Work to be completed: Reproduce all of the data that follows, character for character.

Provided data:
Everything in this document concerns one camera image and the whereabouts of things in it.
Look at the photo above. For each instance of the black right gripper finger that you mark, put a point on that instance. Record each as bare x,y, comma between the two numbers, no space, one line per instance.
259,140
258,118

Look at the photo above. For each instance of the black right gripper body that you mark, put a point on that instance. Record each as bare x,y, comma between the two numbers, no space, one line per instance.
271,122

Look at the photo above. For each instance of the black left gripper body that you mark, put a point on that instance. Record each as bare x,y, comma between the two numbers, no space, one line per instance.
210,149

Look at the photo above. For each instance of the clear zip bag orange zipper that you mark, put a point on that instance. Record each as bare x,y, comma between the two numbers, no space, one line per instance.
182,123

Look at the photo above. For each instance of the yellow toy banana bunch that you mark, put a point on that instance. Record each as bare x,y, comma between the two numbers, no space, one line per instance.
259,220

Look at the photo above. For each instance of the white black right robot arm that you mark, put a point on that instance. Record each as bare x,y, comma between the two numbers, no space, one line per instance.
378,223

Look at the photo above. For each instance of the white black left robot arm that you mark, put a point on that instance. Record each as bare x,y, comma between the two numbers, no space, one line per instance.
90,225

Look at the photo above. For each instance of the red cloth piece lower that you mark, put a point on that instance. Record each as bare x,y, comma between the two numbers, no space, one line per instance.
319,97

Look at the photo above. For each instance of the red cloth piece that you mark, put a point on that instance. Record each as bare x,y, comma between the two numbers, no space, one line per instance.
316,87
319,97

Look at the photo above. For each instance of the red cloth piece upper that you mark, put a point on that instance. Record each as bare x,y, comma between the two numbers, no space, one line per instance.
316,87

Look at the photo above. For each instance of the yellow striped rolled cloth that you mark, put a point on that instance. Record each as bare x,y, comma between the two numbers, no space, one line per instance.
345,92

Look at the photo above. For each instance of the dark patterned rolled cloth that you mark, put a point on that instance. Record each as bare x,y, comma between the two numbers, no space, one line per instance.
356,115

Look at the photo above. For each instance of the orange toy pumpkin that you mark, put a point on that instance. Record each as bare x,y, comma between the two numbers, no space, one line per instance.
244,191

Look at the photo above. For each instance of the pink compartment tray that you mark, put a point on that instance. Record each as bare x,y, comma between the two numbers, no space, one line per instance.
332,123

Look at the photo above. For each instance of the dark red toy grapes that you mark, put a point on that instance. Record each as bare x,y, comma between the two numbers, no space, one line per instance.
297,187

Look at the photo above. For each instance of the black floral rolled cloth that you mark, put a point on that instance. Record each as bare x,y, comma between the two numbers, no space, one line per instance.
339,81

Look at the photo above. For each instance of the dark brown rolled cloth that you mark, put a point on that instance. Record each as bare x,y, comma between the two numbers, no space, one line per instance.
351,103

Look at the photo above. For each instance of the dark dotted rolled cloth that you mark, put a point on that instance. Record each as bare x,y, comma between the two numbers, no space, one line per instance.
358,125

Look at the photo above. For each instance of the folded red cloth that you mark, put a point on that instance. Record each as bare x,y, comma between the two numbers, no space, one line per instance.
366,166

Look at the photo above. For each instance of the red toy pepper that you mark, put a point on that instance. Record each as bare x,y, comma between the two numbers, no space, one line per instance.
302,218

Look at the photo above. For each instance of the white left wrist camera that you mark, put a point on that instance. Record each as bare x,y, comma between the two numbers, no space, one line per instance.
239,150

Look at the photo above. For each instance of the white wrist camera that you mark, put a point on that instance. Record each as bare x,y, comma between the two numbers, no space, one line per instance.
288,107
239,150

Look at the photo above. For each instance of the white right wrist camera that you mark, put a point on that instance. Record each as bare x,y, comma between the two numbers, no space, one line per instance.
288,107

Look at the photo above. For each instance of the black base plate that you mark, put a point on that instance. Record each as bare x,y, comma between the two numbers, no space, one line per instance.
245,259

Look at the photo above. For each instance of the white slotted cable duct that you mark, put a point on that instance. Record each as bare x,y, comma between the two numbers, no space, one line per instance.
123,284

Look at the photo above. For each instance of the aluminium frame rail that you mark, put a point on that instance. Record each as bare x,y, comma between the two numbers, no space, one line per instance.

Response:
Everything in this document concerns one camera image and the whereabouts of things in it.
Look at the photo above. For each instance of the black right gripper finger that you mark, put a point on that instance. Record each as bare x,y, comma between the two numbers, no space, one line per instance.
259,140
258,118

Look at the photo above. For each instance of the black right gripper body that you mark, put a point on that instance. Record each as bare x,y, comma between the two numbers, no space, one line per instance.
271,122

Look at the photo above. For each instance of the black left gripper body that you mark, put a point on that instance. Record each as bare x,y, comma between the two numbers, no space, one line per instance.
210,149

Look at the photo above. For each instance of the clear zip bag orange zipper that you mark, put a point on that instance. Record each as bare x,y, comma between the two numbers, no space, one line per instance.
182,123

Look at the photo above. For each instance of the yellow toy banana bunch that you mark, put a point on that instance. Record each as bare x,y, comma between the two numbers, no space, one line per instance.
259,220

Look at the photo above. For each instance of the white black right robot arm that you mark, put a point on that instance. Record each as bare x,y, comma between the two numbers, no space, one line per instance.
378,223

Look at the photo above. For each instance of the white black left robot arm that you mark, put a point on that instance. Record each as bare x,y, comma between the two numbers, no space, one line per instance.
90,225

Look at the photo above. For each instance of the red cloth piece lower that you mark, put a point on that instance. Record each as bare x,y, comma between the two numbers, no space, one line per instance.
319,97

Look at the photo above. For each instance of the red cloth piece that you mark, put a point on that instance. Record each as bare x,y, comma between the two numbers, no space, one line per instance.
316,87
319,97

Look at the photo above. For each instance of the red cloth piece upper that you mark, put a point on that instance. Record each as bare x,y, comma between the two numbers, no space, one line per instance.
316,87

Look at the photo above. For each instance of the yellow striped rolled cloth that you mark, put a point on that instance. Record each as bare x,y, comma between the two numbers, no space, one line per instance.
345,92

Look at the photo above. For each instance of the dark patterned rolled cloth that you mark, put a point on that instance. Record each as bare x,y, comma between the two numbers, no space, one line per instance.
356,115

Look at the photo above. For each instance of the orange toy pumpkin that you mark, put a point on that instance. Record each as bare x,y, comma between the two numbers, no space, one line per instance.
244,191

Look at the photo above. For each instance of the pink compartment tray that you mark, put a point on that instance. Record each as bare x,y, comma between the two numbers, no space, one line per instance.
332,123

Look at the photo above. For each instance of the dark red toy grapes that you mark, put a point on that instance. Record each as bare x,y, comma between the two numbers, no space, one line per instance.
297,187

Look at the photo above. For each instance of the black floral rolled cloth that you mark, put a point on that instance. Record each as bare x,y, comma between the two numbers, no space, one line per instance.
339,81

Look at the photo above. For each instance of the dark brown rolled cloth that you mark, put a point on that instance. Record each as bare x,y, comma between the two numbers, no space, one line per instance.
351,103

Look at the photo above. For each instance of the dark dotted rolled cloth that you mark, put a point on that instance. Record each as bare x,y, comma between the two numbers, no space, one line per instance.
358,125

Look at the photo above. For each instance of the folded red cloth that you mark, put a point on that instance. Record each as bare x,y, comma between the two numbers, no space, one line per instance.
366,166

Look at the photo above. For each instance of the red toy pepper that you mark, put a point on that instance. Record each as bare x,y, comma between the two numbers, no space, one line per instance.
302,218

Look at the photo above. For each instance of the white left wrist camera that you mark, put a point on that instance. Record each as bare x,y, comma between the two numbers, no space, one line per instance.
239,150

Look at the photo above. For each instance of the white wrist camera that you mark, put a point on that instance. Record each as bare x,y, comma between the two numbers, no space, one line per instance.
288,107
239,150

Look at the photo above. For each instance of the white right wrist camera that you mark, put a point on that instance. Record each as bare x,y, comma between the two numbers, no space, one line per instance.
288,107

Look at the photo above. For each instance of the black base plate that you mark, put a point on that instance. Record each as bare x,y, comma between the two numbers, no space, one line per instance.
245,259

Look at the photo above. For each instance of the white slotted cable duct that you mark, put a point on that instance. Record each as bare x,y, comma between the two numbers, no space, one line per instance.
123,284

Look at the photo above. For each instance of the aluminium frame rail that you mark, put a point on that instance. Record each as bare x,y, comma between the two numbers, no space, one line per instance.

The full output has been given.